A majority of logistics service providers that participated in a survey conducted by the research and events firm eyefortransport (EFT) predicted that three-dimensional (3-D) printing would affect their business. Three-dimensional printing—or additive manufacturing, as it's sometimes called—uses a special printer to apply powdered or liquid forms of such materials as plastic, metal, and ceramics in layers to create an object. Some industry experts believe that it could transform manufacturing by allowing companies or even consumers to make many products to order. Because of its capability for on-demand production, 3-D printing could mean that companies will be able to hold less parts and product inventory.
Seventy-two percent of the 160 logistics service providers participating in the survey said that 3-D printing would have some degree of impact on third-party logistics, and just under 9 percent said that it would be a "game changer" for their industry. Finally, 19 percent said they believe it will have no impact.
EFT also asked respondents whether they see this technology as a threat. Thirty-seven percent said they see 3-D printing as a business opportunity, while 35 percent labeled the technology both a threat and an opportunity. A mere 4 percent view 3-D printing as a threat, while 24 percent said it was neither a threat nor an opportunity.

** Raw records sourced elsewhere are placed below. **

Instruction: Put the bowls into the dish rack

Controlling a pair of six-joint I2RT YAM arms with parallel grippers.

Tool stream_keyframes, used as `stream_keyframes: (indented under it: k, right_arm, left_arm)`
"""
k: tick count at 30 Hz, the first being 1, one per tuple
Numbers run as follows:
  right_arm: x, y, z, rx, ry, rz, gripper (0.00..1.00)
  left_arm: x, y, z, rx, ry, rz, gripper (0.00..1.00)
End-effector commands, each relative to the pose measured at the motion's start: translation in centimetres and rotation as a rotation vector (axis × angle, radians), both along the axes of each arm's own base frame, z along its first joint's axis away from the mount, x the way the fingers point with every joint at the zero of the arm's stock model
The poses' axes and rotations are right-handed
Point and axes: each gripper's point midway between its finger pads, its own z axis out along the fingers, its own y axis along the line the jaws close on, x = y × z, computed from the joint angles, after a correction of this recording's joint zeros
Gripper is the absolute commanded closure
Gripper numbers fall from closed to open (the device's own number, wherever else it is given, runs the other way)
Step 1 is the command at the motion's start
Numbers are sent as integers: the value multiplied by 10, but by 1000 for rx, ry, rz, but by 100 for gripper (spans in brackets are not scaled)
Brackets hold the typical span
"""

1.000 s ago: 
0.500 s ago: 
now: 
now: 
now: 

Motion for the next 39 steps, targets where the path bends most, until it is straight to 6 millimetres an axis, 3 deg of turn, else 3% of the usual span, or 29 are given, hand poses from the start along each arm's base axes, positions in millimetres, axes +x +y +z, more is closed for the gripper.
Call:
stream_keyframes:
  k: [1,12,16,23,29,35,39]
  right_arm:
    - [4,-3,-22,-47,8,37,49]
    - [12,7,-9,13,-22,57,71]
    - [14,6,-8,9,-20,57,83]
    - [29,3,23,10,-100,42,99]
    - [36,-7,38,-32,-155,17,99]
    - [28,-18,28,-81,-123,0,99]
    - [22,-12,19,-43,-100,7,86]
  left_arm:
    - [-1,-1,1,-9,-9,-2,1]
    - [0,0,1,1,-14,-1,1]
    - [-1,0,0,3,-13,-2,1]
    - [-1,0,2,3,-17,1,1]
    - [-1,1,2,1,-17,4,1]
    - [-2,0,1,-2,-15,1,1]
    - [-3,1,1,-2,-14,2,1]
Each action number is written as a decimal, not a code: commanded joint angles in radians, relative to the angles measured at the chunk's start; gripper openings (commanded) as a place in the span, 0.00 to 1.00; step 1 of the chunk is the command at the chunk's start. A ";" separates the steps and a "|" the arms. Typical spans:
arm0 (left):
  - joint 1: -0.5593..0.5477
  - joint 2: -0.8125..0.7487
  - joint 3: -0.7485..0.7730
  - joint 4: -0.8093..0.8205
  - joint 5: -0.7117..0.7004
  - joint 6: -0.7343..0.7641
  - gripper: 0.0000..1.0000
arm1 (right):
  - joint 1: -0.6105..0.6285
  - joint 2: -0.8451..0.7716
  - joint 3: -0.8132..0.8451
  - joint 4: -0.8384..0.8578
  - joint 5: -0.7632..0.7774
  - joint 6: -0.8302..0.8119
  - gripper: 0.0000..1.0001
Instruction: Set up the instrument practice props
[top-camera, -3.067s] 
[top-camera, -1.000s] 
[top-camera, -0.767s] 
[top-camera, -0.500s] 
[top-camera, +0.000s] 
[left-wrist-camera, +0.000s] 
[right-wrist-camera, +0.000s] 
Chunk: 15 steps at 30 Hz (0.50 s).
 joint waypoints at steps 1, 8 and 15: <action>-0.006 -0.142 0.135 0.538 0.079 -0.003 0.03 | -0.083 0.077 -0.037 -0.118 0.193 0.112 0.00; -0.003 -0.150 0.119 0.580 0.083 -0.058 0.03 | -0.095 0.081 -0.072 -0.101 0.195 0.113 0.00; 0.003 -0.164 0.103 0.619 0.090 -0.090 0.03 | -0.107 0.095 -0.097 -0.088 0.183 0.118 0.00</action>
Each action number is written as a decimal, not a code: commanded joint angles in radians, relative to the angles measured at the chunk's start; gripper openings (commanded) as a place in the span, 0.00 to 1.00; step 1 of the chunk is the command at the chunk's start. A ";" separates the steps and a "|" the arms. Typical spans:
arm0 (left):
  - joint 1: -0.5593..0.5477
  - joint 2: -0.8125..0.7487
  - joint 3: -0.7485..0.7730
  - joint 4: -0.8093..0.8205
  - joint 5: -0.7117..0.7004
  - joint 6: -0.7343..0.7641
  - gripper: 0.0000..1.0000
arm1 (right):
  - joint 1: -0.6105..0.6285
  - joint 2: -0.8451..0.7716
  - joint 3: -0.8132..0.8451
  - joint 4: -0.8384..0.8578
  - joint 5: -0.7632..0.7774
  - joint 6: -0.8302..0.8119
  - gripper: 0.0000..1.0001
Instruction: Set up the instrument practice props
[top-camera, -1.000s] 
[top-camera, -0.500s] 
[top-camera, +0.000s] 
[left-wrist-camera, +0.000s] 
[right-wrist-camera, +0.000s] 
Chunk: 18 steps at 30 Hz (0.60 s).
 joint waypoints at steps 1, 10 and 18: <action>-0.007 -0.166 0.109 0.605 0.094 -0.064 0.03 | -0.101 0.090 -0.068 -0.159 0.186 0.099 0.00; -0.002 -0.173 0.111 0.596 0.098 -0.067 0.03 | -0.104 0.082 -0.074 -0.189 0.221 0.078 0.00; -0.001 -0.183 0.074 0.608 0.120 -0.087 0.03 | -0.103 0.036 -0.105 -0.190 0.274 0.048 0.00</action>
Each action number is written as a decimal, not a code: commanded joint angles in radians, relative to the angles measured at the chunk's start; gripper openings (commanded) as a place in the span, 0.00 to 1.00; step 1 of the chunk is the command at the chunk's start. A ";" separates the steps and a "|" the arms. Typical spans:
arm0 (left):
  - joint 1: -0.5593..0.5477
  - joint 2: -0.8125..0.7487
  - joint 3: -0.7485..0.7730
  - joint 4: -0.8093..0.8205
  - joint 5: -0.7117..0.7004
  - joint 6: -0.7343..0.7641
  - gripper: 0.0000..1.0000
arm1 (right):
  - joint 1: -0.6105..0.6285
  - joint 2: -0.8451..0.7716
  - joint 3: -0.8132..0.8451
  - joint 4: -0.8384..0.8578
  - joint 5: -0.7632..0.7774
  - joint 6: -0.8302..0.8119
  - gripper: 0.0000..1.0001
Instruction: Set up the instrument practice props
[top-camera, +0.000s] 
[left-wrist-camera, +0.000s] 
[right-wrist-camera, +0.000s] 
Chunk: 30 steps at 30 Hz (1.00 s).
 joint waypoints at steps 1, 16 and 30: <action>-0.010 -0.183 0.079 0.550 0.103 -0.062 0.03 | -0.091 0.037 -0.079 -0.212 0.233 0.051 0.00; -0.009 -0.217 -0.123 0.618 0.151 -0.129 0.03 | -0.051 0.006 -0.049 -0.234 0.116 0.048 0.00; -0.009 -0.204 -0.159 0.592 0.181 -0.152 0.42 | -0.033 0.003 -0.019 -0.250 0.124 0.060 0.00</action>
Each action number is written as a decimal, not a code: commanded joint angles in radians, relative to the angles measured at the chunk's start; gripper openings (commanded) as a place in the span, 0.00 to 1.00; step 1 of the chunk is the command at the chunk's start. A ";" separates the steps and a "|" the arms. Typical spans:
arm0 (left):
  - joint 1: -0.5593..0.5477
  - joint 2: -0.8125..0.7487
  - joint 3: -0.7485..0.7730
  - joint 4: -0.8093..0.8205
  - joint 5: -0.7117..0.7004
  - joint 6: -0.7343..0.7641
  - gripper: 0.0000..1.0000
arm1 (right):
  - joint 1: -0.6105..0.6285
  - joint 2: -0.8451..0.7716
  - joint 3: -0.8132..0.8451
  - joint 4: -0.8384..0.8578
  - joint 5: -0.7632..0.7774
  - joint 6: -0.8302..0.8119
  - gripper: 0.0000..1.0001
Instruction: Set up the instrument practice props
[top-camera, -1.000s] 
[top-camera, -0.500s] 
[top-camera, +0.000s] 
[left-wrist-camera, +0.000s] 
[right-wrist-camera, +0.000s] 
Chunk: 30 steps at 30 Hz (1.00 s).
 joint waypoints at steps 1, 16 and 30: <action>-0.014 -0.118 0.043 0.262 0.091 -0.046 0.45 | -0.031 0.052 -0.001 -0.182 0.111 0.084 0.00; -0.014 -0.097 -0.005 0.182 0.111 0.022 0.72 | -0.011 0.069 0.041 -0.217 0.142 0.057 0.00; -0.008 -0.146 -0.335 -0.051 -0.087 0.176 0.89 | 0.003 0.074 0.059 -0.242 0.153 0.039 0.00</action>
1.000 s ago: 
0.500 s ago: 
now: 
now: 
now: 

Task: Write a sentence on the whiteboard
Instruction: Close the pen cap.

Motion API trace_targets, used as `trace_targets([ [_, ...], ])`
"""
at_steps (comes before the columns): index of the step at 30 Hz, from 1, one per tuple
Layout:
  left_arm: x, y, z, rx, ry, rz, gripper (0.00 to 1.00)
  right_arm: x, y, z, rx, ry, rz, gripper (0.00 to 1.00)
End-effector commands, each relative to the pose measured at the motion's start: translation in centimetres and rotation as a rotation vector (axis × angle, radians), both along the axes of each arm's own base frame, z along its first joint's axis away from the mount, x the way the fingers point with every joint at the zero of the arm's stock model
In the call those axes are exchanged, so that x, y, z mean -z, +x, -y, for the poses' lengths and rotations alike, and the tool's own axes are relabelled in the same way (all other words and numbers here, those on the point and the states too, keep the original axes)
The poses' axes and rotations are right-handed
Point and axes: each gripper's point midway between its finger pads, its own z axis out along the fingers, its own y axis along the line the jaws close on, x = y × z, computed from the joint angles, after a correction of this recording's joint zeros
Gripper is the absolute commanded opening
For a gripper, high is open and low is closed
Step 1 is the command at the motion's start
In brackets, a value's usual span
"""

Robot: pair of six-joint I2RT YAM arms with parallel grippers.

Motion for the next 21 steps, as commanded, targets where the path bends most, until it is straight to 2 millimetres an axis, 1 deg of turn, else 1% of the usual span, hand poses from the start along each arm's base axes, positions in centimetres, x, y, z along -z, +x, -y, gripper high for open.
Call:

In addition to logistics companies, EFT surveyed manufacturers about the future impact of 3-D printing. Nearly 12 percent of the 89 manufacturing respondents said that 3-D printing would become a significant part of the manufacturing process, while a little more than 37 percent said it would only play a small part. Around 51 percent, however, foresaw no impact. Interestingly, nearly 20 percent of the manufacturers surveyed said they were already using 3-D printing in some capacity.
The survey results are included in EFT's "3-D Printing Package," which contains articles and research on the topic.